The Time Machine, despite certain obvious faults of imagination and style, is a brilliant fantasy; and it affords a valuable picture of the young Wells looking at the world, with his normal eyes, and finding it, more particularly, incomplete.  At the age of twenty-seven or so, he has freed himself very completely from the bonds of conventional thought, and is prepared to examine, and to present life from the detached standpoint of one who views it all from a respectable distance; but who is able, nevertheless—­an essential qualification—­to enter life with all the passion and generosity of his own humanity.

And in The Wonderful Visit—­published in the same year as The Time Machine—­he comes closer to earth.  That ardent ornithologist, the Rev. K. Hilyer, Vicar of Siddermouth, who brought down an angel with a shot-gun, is tenderly imagined; a man of gentle mind, for all the limitations of his training.  The mortalised angel, on the other hand, is rather a tentative and simple creature.  He may represent, perhaps, the rather blank mind of one who sees country society without having had the inestimable privilege of learning how it came about.  His temperament was something too childlike—­without the child’s brutality—­to investigate the enormous complexities of adjustment that had brought about the conditions into which he was all too suddenly plunged by a charge of duck-shot.  He came and was filled with an inalterable perplexity, but some of his questions were too ingenuous; and while we may sympathise with the awful inertia of Hilyer before the impossible task of explaining the inexplicable differences between mortal precept and mortal practice, we feel that we might, in some cases at least, have made a more determined effort.  We might have found some justification for chairs, by way of instance, and certainly an excuse for raising beds above the floor.  But the wounded angel, like the metal machine, is only a device whereby the searching examination of our author may be displayed in an engrossing and intimate form.  And in The Wonderful Visit, that exuberance we postulated, that absorption in the development of idea, is more marked; in the unfolding of the story we can trace the method of the novelist.

Indeed, the three romances that follow discover hardly a trace of the social investigator.
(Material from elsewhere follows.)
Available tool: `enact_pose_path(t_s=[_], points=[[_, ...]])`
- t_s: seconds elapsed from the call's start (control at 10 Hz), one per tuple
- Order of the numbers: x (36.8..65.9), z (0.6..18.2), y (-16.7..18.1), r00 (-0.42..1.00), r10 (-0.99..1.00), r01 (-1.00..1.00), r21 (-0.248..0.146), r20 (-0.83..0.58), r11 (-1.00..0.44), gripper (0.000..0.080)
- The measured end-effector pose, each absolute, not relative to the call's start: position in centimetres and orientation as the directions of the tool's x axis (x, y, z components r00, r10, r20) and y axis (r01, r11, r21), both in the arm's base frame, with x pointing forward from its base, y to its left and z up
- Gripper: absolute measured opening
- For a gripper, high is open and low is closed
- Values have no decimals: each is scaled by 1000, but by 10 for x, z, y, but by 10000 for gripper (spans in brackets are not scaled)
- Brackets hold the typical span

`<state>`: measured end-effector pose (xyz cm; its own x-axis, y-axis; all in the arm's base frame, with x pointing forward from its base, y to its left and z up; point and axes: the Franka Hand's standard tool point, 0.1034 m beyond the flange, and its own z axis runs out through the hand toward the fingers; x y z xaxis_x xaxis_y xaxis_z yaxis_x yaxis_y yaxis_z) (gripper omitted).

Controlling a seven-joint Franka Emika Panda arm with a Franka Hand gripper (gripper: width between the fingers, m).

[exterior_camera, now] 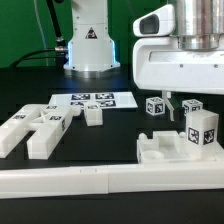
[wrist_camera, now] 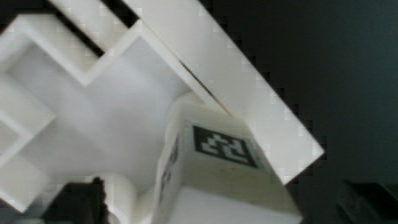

The Island of Dr Moreau, The Invisible Man and The War of the Worlds are essays in pure fantasy, and although the first of the three is influenced by biology I class it unhesitatingly among the works of sheer exuberance.  Each of these books is, in effect, an answer to some rather whimsical question, and the problem that Dr Moreau attempted to solve was:  “Can we, by surgery, so accelerate the evolutionary process as to make man out of a beast in a few days or weeks?” And within limits he found that the answer was:  “Yes.”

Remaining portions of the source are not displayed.